REQUIREMENT –
Each record should reappear exactly in your answer, minus any picture.

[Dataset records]
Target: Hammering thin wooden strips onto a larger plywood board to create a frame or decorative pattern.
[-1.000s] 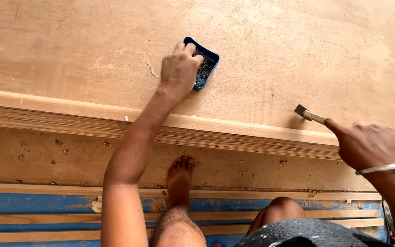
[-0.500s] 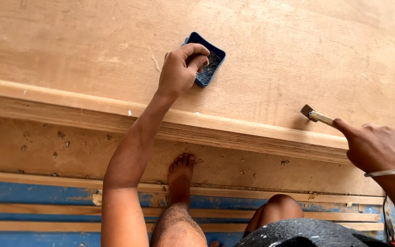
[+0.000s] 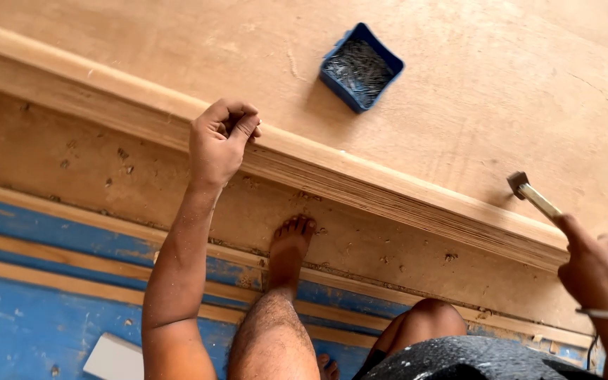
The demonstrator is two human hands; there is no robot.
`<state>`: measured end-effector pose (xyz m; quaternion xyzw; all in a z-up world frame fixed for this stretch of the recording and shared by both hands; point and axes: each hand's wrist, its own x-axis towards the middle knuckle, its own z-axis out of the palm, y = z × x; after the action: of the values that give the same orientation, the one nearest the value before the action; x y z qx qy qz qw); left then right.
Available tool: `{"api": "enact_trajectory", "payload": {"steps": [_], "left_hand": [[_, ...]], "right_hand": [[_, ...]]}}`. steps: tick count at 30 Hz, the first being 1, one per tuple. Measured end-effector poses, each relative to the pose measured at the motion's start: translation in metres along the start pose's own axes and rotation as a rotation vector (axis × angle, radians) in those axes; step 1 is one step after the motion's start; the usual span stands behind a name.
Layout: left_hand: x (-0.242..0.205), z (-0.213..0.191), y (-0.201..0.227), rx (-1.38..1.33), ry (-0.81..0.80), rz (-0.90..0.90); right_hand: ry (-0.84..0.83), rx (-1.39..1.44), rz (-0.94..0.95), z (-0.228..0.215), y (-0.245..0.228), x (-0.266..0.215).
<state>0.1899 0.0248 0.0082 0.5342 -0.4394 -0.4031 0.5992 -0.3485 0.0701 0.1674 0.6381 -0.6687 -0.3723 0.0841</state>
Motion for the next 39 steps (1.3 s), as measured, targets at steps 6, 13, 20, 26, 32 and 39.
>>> {"api": "enact_trajectory", "payload": {"steps": [6,13,20,26,32,39], "left_hand": [[-0.012,-0.016,0.004,-0.148,-0.01,-0.08],[-0.011,-0.02,-0.028,0.262,0.109,0.187],[-0.002,-0.016,-0.06,0.483,0.044,0.538],[0.003,-0.022,-0.045,0.515,-0.064,0.578],[0.0,-0.024,-0.05,0.447,-0.086,0.499],[0.002,-0.023,-0.05,0.454,-0.126,0.356]], "right_hand": [[0.013,-0.112,0.101,-0.034,-0.036,-0.036],[-0.045,0.043,0.201,-0.043,-0.044,-0.045],[0.055,0.106,0.249,0.019,-0.03,-0.043],[0.219,0.485,0.227,0.001,-0.065,-0.058],[0.288,1.422,-0.099,-0.007,-0.125,-0.059],[0.358,1.354,-0.496,-0.031,-0.188,-0.037]]}}
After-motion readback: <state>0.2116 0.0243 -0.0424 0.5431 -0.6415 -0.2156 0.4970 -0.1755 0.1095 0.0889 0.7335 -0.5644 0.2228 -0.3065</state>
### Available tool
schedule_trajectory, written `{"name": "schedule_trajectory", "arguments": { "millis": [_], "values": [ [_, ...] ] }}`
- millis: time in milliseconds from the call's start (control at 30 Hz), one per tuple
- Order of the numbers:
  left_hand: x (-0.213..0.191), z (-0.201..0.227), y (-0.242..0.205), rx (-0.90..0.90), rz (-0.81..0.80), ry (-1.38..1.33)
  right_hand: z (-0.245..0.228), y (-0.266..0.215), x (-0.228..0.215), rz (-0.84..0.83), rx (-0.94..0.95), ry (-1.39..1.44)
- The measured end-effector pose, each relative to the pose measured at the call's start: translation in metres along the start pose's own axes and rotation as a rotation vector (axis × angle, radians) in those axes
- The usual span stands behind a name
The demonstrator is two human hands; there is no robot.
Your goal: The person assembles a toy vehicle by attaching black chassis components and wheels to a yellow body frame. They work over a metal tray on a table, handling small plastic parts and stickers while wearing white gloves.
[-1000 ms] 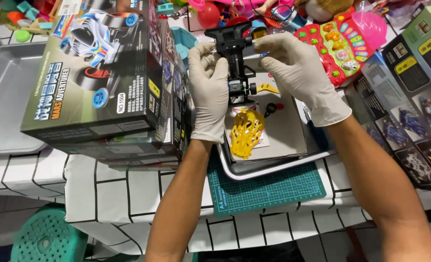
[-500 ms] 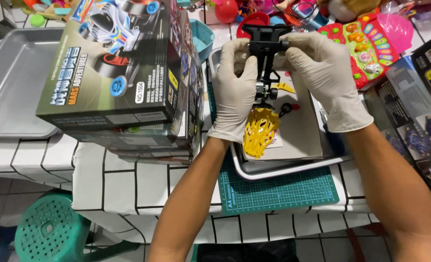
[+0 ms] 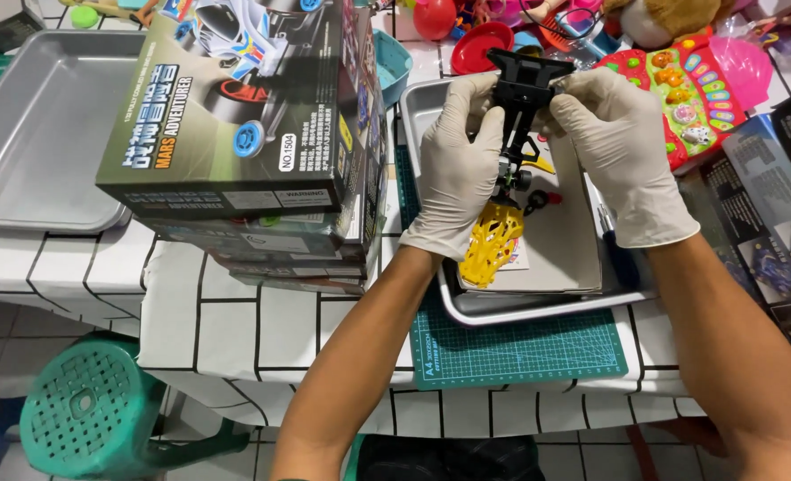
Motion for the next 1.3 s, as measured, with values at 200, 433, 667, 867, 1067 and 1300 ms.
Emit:
{"name": "schedule_trajectory", "arguments": {
  "millis": [200, 433, 667, 867, 1067, 1300],
  "values": [
    [-0.010, 0.009, 0.005, -0.123, 0.089, -0.043, -0.029, -0.010, 0.002, -0.107, 0.053, -0.110],
    [-0.034, 0.005, 0.018, -0.191, 0.339, -0.210, -0.004, 0.019, 0.033, -0.310, -0.043, -0.618],
    [-0.025, 0.011, 0.015, -0.071, 0.317, -0.279, -0.001, 0.003, 0.089, -0.271, 0.604, 0.254],
    [-0.028, 0.002, 0.017, -0.106, 0.343, -0.248, -0.007, 0.003, 0.066, -0.160, 0.313, 0.123],
    [-0.030, -0.010, 0.020, -0.145, 0.389, -0.304, -0.032, 0.022, 0.015, -0.111, 0.148, -0.282],
    [-0.026, -0.032, 0.018, -0.302, 0.348, -0.315, -0.048, -0.006, 0.006, -0.469, 0.174, -0.220]
  ]
}}
Point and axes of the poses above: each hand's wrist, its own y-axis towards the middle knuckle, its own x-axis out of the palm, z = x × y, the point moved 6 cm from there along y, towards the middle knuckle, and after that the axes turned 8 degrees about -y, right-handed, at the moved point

RESPONSE AREA –
Target: Hammering thin wooden strips onto a larger plywood board to create a frame or decorative pattern.
[-1.000s] 
[-0.500s] 
[+0.000s] 
The demonstrator is two human hands; there is no robot.
`<state>`: measured end-effector pose (xyz m; quaternion xyzw; all in a z-up world frame fixed for this stretch of the recording and shared by both hands; point and axes: each hand's wrist, its own x-axis towards the middle knuckle, its own z-axis out of the palm, y = z × x; after the action: of the values that give the same orientation, the one nearest the value before the action; x y z qx qy qz qw); left then right.
Available tool: `{"api": "enact_trajectory", "payload": {"steps": [_], "left_hand": [[_, ...]], "right_hand": [[_, ...]]}}`. steps: tick count at 30 Hz, the first being 1, one per tuple. Measured end-effector poses, each relative to the pose measured at the motion's start: translation in metres along the start pose's own axes and rotation as a rotation vector (axis × angle, radians) in those axes; step 1 is one step after the motion's start; the usual span stands behind a name.
Layout: left_hand: x (-0.242..0.205), z (-0.213..0.191), y (-0.201..0.227), rx (-1.38..1.33), ry (-0.81..0.80), rz (-0.90..0.90); right_hand: ry (-0.84..0.83), rx (-1.39..1.44), rz (-0.94..0.95), z (-0.228..0.215), y (-0.245..0.228), x (-0.266..0.215).
<state>0.1899 0.0248 0.0082 0.5342 -0.4394 -0.4031 0.5992 -0.3485 0.0701 0.1674 0.6381 -0.6687 -0.3723 0.0841</state>
Motion for the next 39 steps (1.3 s), as measured, targets at steps 6, 13, 20, 26, 32 and 39.
>>> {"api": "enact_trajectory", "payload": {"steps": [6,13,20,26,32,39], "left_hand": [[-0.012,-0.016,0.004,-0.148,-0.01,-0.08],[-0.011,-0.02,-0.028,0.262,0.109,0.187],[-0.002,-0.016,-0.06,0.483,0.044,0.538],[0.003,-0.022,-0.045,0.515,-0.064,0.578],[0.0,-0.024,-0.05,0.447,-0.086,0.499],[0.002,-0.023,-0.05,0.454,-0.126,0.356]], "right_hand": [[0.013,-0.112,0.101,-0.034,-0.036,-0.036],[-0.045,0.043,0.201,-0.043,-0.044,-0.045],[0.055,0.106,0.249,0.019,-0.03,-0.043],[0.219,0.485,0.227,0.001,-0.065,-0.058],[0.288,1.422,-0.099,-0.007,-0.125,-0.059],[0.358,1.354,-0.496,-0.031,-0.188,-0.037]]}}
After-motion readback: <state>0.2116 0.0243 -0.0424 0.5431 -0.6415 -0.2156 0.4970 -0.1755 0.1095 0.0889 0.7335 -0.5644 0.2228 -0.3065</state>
### Available tool
schedule_trajectory, written `{"name": "schedule_trajectory", "arguments": { "millis": [_], "values": [ [_, ...] ] }}`
- millis: time in milliseconds from the call's start (control at 30 Hz), one per tuple
- Order of the numbers:
  left_hand: x (-0.213..0.191), z (-0.201..0.227), y (-0.242..0.205), rx (-0.90..0.90), rz (-0.81..0.80), ry (-1.38..1.33)
  right_hand: z (-0.245..0.228), y (-0.266..0.215), x (-0.228..0.215), rz (-0.84..0.83), rx (-0.94..0.95), ry (-1.39..1.44)
- The measured end-effector pose, each relative to the pose measured at the call's start: translation in metres along the start pose's own axes and rotation as a rotation vector (axis × angle, radians) in those axes
- The usual span stands behind a name
The demonstrator is two human hands; there is no robot.
Your goal: The person assembles a toy vehicle by attaching black chassis components and wheels to a yellow body frame. They work over a metal tray on a table, handling small plastic parts and stickers while wearing white gloves.
[-1000 ms] 
[-500 ms] 
[+0 ms] 
Motion for the next 1.3 s, as measured, with values at 200, 433, 667, 867, 1067 and 1300 ms.
Emit:
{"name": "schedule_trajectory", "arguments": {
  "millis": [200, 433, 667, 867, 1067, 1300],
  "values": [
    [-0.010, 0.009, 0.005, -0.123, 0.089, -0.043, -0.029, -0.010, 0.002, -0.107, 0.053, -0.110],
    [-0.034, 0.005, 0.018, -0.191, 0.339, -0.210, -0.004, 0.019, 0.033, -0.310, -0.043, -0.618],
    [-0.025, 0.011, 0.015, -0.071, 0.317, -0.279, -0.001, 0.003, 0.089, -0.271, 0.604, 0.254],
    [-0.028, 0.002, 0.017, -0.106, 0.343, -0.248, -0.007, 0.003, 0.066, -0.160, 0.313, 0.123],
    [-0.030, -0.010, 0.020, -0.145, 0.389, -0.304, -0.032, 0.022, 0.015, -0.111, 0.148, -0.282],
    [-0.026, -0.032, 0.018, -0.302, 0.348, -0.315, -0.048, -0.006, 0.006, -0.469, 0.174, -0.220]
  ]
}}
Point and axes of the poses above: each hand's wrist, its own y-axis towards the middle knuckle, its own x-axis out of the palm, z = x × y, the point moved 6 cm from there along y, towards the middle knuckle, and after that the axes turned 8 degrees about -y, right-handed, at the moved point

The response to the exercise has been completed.